Effdet on RTSP Stream

This project demonstrates how to use the SiMa PePPi API to build a Python application that performs accelerated object detection inference on a live RTSP video stream using the EfficientDet (Effdet) model.

Purpose

The primary goal of this pipeline is to showcase how to:

Read live video data from an RTSP source.
Perform real-time object detection inference using the SiMa MLSoC and the EfficientDet model.
Render and annotate bounding boxes with class labels.
Stream the output video over UDP for further visualization or processing.

All inference is accelerated through SiMa’s MLSoC hardware, allowing high throughput and low-latency performance ideal for edge AI applications.

Configuration Overview

The application is configured via project.yaml. Below is a breakdown of its parameters.
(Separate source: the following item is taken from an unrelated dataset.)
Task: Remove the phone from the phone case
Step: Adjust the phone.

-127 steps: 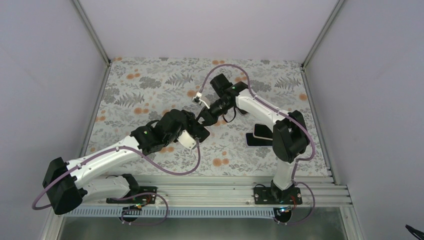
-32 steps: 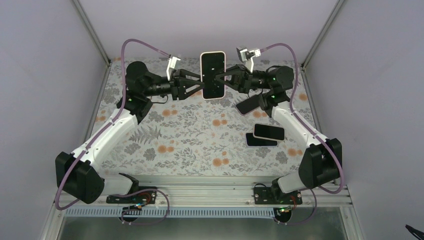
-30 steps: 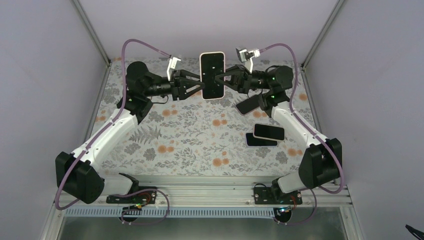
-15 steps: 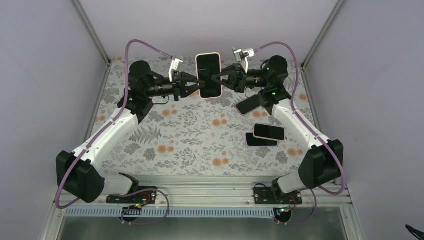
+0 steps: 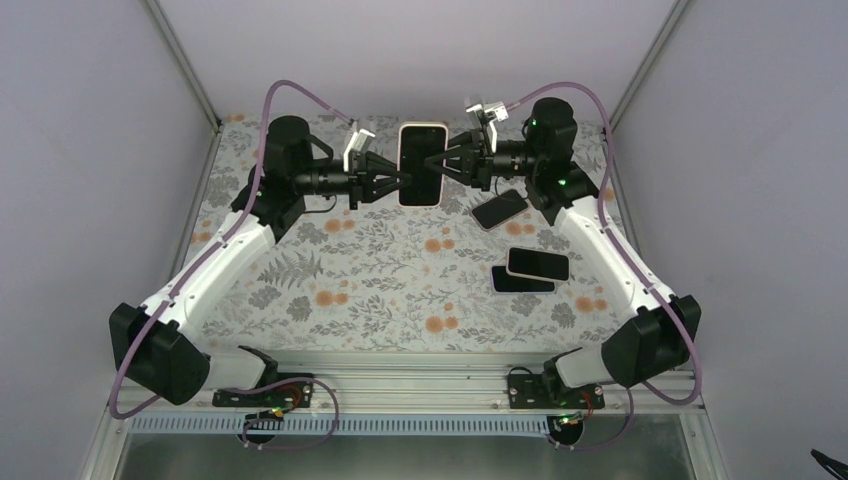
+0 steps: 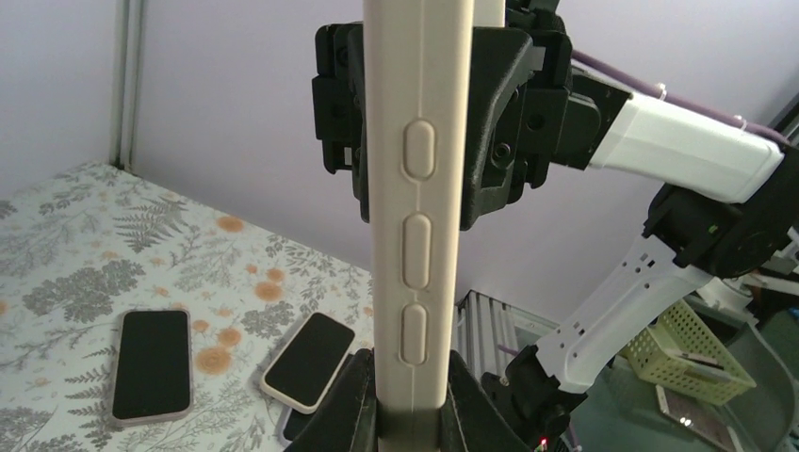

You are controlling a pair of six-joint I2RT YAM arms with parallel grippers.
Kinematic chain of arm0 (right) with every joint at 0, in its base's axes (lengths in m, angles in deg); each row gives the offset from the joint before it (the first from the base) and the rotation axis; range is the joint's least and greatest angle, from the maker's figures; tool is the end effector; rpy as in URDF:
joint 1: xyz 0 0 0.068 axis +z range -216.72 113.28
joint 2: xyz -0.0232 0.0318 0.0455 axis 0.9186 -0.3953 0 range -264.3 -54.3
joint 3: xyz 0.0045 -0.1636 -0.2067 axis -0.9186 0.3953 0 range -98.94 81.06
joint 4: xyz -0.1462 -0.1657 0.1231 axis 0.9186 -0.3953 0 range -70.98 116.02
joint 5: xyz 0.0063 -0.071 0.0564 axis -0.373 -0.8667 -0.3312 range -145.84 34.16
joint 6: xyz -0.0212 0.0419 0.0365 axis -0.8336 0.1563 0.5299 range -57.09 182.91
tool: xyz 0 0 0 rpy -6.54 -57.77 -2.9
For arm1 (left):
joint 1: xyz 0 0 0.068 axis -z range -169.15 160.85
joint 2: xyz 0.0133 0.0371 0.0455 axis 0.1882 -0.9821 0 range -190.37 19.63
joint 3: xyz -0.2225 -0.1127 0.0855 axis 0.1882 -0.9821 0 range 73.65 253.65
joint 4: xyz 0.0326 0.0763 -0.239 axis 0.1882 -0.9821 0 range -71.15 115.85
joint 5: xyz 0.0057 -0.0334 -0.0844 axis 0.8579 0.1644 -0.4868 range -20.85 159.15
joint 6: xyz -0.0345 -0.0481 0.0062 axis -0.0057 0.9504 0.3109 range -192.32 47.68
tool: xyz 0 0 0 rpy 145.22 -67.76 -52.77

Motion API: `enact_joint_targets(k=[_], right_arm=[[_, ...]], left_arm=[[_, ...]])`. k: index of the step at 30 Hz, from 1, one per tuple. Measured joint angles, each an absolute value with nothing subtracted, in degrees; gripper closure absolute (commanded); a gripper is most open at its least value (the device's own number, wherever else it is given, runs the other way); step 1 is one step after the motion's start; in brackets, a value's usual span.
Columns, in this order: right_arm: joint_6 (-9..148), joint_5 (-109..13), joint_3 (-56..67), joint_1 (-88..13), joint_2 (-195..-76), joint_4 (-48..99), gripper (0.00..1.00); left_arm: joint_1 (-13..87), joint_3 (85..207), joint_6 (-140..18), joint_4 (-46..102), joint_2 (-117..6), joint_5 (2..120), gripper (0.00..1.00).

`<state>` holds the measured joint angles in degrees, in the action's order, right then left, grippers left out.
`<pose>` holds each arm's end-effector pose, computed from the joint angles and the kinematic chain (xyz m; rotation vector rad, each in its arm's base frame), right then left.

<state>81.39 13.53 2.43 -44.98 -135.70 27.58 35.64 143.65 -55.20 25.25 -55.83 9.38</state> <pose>0.2727 0.1526 0.4118 -1.0487 1.4570 1.4659 0.2495 -0.1567 0.3870 0.9463 1.5642 -1.3940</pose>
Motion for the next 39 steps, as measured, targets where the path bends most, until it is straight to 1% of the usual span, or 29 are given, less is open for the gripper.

Input/Output Configuration

Parameter	Description	Example
`source.name`	Input type for the video stream	`"rtspsrc"`
`source.value`	RTSP stream URL	`"<RTSP_URL>"`
`udp_host`	Host IP to stream the output via UDP	`"<HOST_IP>"`
`port`	UDP port number for output stream	`"<PORT_NUM>"`
`pipeline`	Pipeline type used for inference	`"EffDetPipeline"`

Model Configuration (`Models[0]`)

Parameter	Description	Example
`name`	Name of the model	`"Effdet"`
`targz`	Path to the compressed model archive	`"<targz_path>"`
`normalize`	Whether to normalize image input	`true`
`aspect_ratio`	Whether to maintain original aspect ratio during preprocessing	`true`
`channel_mean`	Per-channel mean for input normalization	`[0.485, 0.456, 0.406]`
`channel_stddev`	Per-channel stddev for input normalization	`[0.229, 0.224, 0.225]`
`decode_type`	Postprocessing decode type used with Effdet	`"effdet"`
`detection_threshold`	Minimum confidence score to retain a detection	`0.3`
`scaled_width`	Width to scale image before inference	`512`
`scaled_height`	Height to scale image before inference	`288`
`label_file`	Path to the label file with class names	`"labels.txt"`
`padding_type`	Type of padding used before inference	`"CENTER"`
`topk`	Maximum number of detections returned per frame	`10`
`num_classes`	Number of object classes supported by the model	`90`

Main Python Script

The Python script performs the following steps:

Loads configuration from project.yaml.
Initializes a video reader and writer using the PePPi API.
Loads the Effdet model via MLSoCSession and configures it.
Continuously reads frames, performs inference, renders detection results, and streams annotated video via UDP.

The application is packaged using mpk create and deployed to the target device through SiMa’s deployment workflow.

Model Details

Download from here.
Model: EfficientDet (Effdet)
Input Normalization:
- Mean: [0.485, 0.456, 0.406]
- Stddev: [0.229, 0.224, 0.225]
Detection Threshold: 0.3
Max Output Per Frame: Top 10 detections
Input Resolution: 512×288 (scaled)
Bounding Boxes: Rendered using SimaBoxRender